Singapore blue question - hasn't been thriving, any experts on their care?

LisaD

Arachnosquire
Old Timer
Joined
Jan 21, 2010
Messages
53
Hi everyone,

My collection of about 20 Ts is thriving, for the most part. However, I'm a bit concerned about my Singapore blue, Lampropelma violaceopes. I've had it since January, received it as a 2.75" sling. It's about doubled in size since then.

I'm hoping someone with experience with these Ts can answer my questions. My other spiders are mostly New World, with the exceptions of the Singapore blue, an OBT, H mac and P miranda. So I don't have experience with any other Lampropelma.

I have the T in a terrarium in my office, 12 x 12 x 24" ZooMed enclosure. Fluorescent fixture is on during my work hours, and I have a window, so there is some natural light. (I do know these are nocturnal.) About 1 inch potting soil in the tank. I mist every couple days to keep humidity up, and have a water dish for the T. I have not blocked off the screen top, so humidity is not super-high. Temperatures are in the 70s most of the time. In the terrarium, I have some branches, a bromeliad in a pot and half coconut shell. When the T was smaller, it hid in the leaves of the bromelian. Now it spends most of its time in the coconut shell.

Please read below and let me know what you think:

The spider seems stressed - what is normal behavior for this species? I don't mess with the T often, but if I pick up the coconut shell to look at it, it has that stressed looking hunch. And it moves slow. No defensive posture at all. Abdomen was looking a bit small. Recently, however, it killed and ate an adult female hissing roach. Looked better, abdomen fuller. It rolled up the remains of the roach into a ball with webbing and moved it to the far end (front) of the terrrarium. The remains look like an owl pellet and seem to have waste mixed in(??). Now it has blocked off the entrance to the coconut shell with soil and webbing. I won't open up the shell, and assume maybe a molt is coming?

Do you think the lethargic behavior was a long pre-molt?
What's with the bolus of dead roach?
Should I add a heating pad to the back of the terrarium?
Should I increase humidity by blocking off part or all of the screen top?
What might provide a better hide/home than the half-coconut shell?

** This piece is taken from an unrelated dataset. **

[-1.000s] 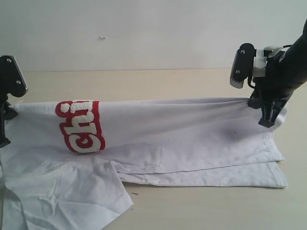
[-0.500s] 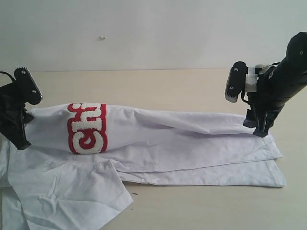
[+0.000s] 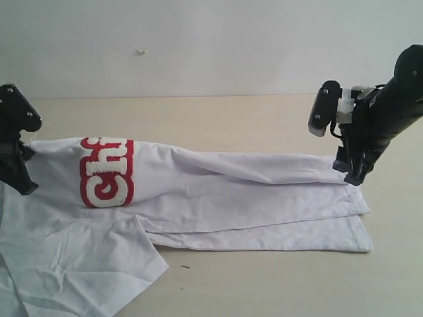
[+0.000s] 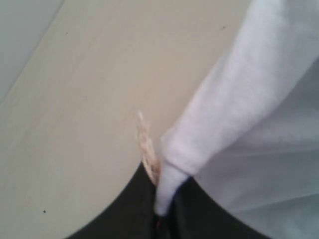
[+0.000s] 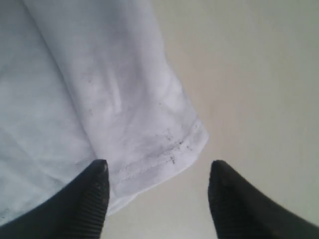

Thanks in advance for any suggestions!

Lisa
 

Sleazoid

Arachnoknight
Joined
Jul 18, 2010
Messages
241
Do you think the lethargic behavior was a long pre-molt? - Possibility, or you have it in your office right? Is this office at work or at home? I'm guessing home since I can't think of a work place that would let you have a Tarantula. :)

What's with the bolus of dead roach? - No idea.

Should I add a heating pad to the back of the terrarium? - I wouldn't. What are the temps in your office?

Should I increase humidity by blocking off part or all of the screen top? - That could work. I would just block off part of it? Are their any openings besides the screen top?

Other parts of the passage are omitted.